Currently the cluster has 4 max workers (min workers: 1) of type: Standard_D13_v2 and 1 driver of the same type. There are several jobs that are running on this cluster.
We are thinking to use Instance Pools to improve the initial spinup time of the cluster. If we set the Pool to max capacity 2 I understand that if the cluster tries to increase to 4 max workers it will fail and never increase.
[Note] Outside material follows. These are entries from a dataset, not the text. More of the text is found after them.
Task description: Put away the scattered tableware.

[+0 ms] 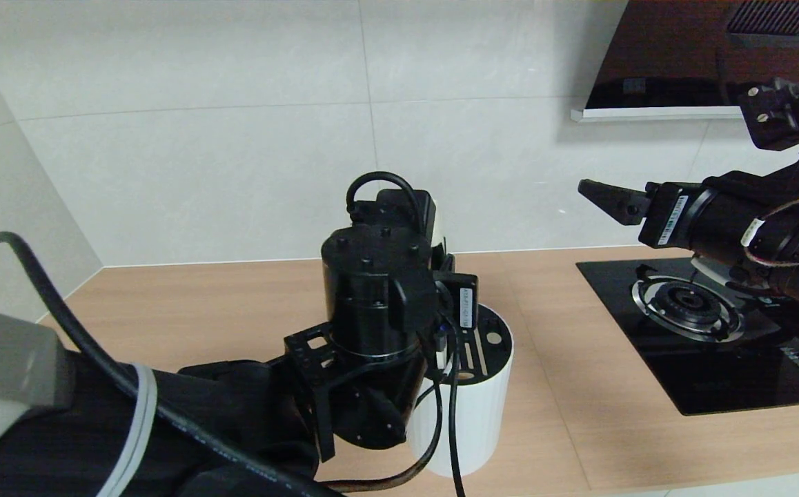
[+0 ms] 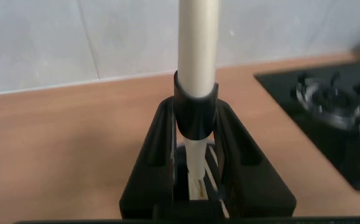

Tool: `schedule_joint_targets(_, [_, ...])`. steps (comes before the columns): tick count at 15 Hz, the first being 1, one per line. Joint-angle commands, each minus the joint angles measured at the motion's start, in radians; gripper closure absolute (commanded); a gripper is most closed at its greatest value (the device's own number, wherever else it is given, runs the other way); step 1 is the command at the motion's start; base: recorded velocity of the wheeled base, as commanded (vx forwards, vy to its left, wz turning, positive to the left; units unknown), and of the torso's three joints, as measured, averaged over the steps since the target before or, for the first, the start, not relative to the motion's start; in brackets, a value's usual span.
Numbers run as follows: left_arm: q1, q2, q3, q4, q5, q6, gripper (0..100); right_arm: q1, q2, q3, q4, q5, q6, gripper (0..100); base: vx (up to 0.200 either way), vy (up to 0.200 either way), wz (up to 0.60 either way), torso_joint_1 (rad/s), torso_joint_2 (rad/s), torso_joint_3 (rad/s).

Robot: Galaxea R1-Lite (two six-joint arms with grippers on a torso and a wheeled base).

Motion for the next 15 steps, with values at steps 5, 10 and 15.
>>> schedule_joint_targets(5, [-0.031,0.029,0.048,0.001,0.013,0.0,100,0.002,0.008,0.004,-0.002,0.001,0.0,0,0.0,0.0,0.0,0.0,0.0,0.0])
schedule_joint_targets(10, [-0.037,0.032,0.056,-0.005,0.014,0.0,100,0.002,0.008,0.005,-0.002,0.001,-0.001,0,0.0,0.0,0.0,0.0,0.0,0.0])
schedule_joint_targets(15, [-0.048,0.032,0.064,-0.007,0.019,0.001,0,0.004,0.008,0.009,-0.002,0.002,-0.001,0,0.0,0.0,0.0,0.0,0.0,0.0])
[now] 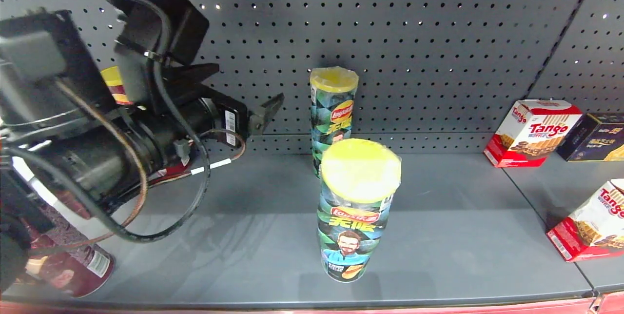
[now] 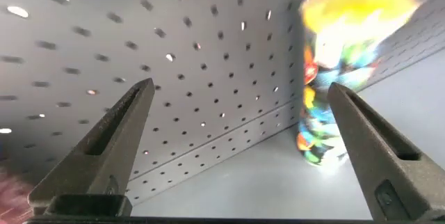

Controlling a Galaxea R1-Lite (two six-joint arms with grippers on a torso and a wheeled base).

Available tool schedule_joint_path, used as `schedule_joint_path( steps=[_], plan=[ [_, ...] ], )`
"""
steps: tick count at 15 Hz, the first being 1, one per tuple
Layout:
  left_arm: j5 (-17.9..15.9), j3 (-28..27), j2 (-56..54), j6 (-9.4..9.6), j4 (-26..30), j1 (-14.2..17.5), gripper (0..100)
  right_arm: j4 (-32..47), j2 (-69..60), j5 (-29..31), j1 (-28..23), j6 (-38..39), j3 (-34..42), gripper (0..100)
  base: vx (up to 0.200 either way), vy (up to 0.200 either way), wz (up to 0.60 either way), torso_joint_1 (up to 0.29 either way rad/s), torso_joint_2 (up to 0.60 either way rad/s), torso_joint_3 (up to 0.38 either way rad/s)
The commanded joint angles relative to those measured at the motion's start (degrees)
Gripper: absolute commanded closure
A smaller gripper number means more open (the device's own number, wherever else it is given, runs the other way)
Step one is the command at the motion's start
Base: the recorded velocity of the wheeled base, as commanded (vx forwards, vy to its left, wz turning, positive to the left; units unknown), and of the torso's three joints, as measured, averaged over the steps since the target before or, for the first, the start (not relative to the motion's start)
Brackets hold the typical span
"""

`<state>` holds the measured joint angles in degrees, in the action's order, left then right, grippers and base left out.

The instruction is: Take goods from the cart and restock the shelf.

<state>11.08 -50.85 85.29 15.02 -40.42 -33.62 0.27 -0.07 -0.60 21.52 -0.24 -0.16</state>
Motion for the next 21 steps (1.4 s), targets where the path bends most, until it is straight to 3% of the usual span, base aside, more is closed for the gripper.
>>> schedule_joint_path(
  steps=[1, 5, 7, 10, 11, 13, 16, 17, 19, 21],
  plan=[
    [0.0, 2.9, -8.0, -0.69, 0.2, -2.4, 0, 0.0, 0.1, 0.0, 0.0, 0.0, 0.0, 0, 0.0, 0.0, 0.0, 0.0, 0.0, 0.0],
    [0.1, 8.6, -20.2, -0.34, 0.3, -7.8, 0, 0.0, 0.1, 0.0, 0.0, 0.0, 0.0, 0, 0.0, 0.0, 0.0, 0.0, 0.0, 0.0],
    [0.1, 16.4, -29.3, -0.25, 0.4, -10.9, 0, 0.0, 0.1, 0.0, 0.0, 0.0, 0.0, 0, 0.0, 0.0, 0.0, 0.0, 0.0, 0.0],
    [-0.1, 26.4, -41.7, 1.42, 0.1, -10.1, 0, 0.0, 0.1, 0.0, 0.0, 0.0, 0.0, 0, 0.0, 0.0, 0.0, 0.0, 0.0, 0.0],
    [-0.1, 27.4, -42.8, 1.42, -0.1, -9.9, 0, 0.0, 0.1, 0.0, 0.0, 0.0, 0.0, 0, 0.0, 0.0, 0.0, 0.0, 0.0, 0.0],
    [-0.1, 33.2, -49.5, 1.5, -1.9, -3.0, 0, 0.0, 0.1, 0.0, 0.0, 0.0, 0.0, 0, 0.0, 0.0, 0.0, 0.0, 0.0, 0.0],
    [-0.2, 39.7, -61.4, 0.89, -3.6, 10.7, 0, 0.0, 0.1, 0.0, 0.0, 0.0, 0.0, 0, 0.0, 0.0, 0.0, 0.0, 0.0, 0.0],
    [-0.2, 42.0, -65.9, -0.08, -3.5, 14.5, 0, 0.0, 0.1, 0.0, 0.0, 0.0, 0.0, 0, 0.0, 0.0, 0.0, 0.0, 0.0, 0.0],
    [-0.2, 46.4, -73.9, -3.94, -2.9, 24.0, 0, 0.0, 0.1, 0.0, 0.0, 0.0, 0.0, 0, 0.0, 0.0, 0.0, 0.0, 0.0, 0.0],
    [-0.2, 50.8, -78.5, -7.11, -2.0, 29.6, 0, 0.0, 0.1, 0.0, 0.0, 0.0, 0.1, 0, 0.0, 0.0, 0.0, 0.0, 0.0, 0.0]
  ],
)
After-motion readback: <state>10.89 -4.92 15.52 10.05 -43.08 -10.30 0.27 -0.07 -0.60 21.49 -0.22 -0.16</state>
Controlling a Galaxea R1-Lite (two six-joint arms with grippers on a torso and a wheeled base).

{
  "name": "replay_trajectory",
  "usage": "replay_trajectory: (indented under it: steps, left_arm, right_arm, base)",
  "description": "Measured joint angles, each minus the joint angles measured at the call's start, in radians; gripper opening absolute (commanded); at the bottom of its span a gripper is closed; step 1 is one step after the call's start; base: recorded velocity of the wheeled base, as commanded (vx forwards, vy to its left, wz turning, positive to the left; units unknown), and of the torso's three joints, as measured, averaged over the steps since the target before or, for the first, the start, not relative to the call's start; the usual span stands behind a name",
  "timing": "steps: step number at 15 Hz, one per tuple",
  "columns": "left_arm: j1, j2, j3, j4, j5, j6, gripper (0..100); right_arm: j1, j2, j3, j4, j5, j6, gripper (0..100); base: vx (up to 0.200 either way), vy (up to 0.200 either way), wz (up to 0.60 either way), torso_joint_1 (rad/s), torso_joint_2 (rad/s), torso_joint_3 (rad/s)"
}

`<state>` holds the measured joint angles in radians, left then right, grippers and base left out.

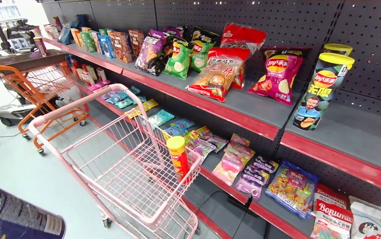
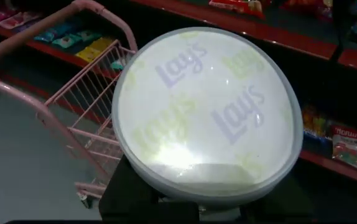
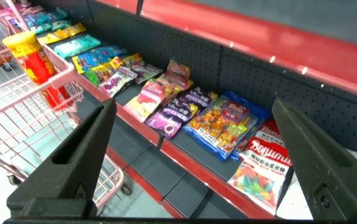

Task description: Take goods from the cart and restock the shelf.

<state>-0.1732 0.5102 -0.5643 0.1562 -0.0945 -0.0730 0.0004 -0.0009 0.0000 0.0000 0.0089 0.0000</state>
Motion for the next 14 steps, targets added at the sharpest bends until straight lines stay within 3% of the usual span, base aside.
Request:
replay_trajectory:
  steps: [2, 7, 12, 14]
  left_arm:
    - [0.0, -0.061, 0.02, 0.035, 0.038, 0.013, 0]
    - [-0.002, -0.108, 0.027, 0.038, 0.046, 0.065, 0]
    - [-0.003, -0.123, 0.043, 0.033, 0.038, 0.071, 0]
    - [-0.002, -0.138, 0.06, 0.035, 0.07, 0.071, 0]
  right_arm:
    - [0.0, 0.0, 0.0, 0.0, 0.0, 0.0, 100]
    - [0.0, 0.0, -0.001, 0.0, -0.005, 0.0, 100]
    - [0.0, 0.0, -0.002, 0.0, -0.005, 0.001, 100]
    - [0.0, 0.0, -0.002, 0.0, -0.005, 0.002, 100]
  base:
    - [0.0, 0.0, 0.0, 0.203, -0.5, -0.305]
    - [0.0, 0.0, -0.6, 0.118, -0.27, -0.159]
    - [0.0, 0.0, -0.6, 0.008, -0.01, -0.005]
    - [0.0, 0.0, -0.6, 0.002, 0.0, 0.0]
See: https://learn.microsoft.com/en-gb/azure/databricks/clusters/instance-pools/configure.
Maximum Capacity
The maximum number of instances that the pool will provision. If set, this value constrains all instances (idle + used). If a cluster using the pool requests more instances than this number during autoscaling, the request will fail with an INSTANCE_POOL_MAX_CAPACITY_FAILURE error.
Another colleague tells me that the cluster will get the increase to 4 worker nodes, just at a slower start time (essentially acting as the pool did not exist but only for those workers). Can you please advise?
Furthermore to the above example, to accommodate the current setup of 4 max workers and 1 driver, we would actually need to set the max capacity to 5 to include the 4 workers + 1 driver. Can you please confirm my understanding or am I missing something?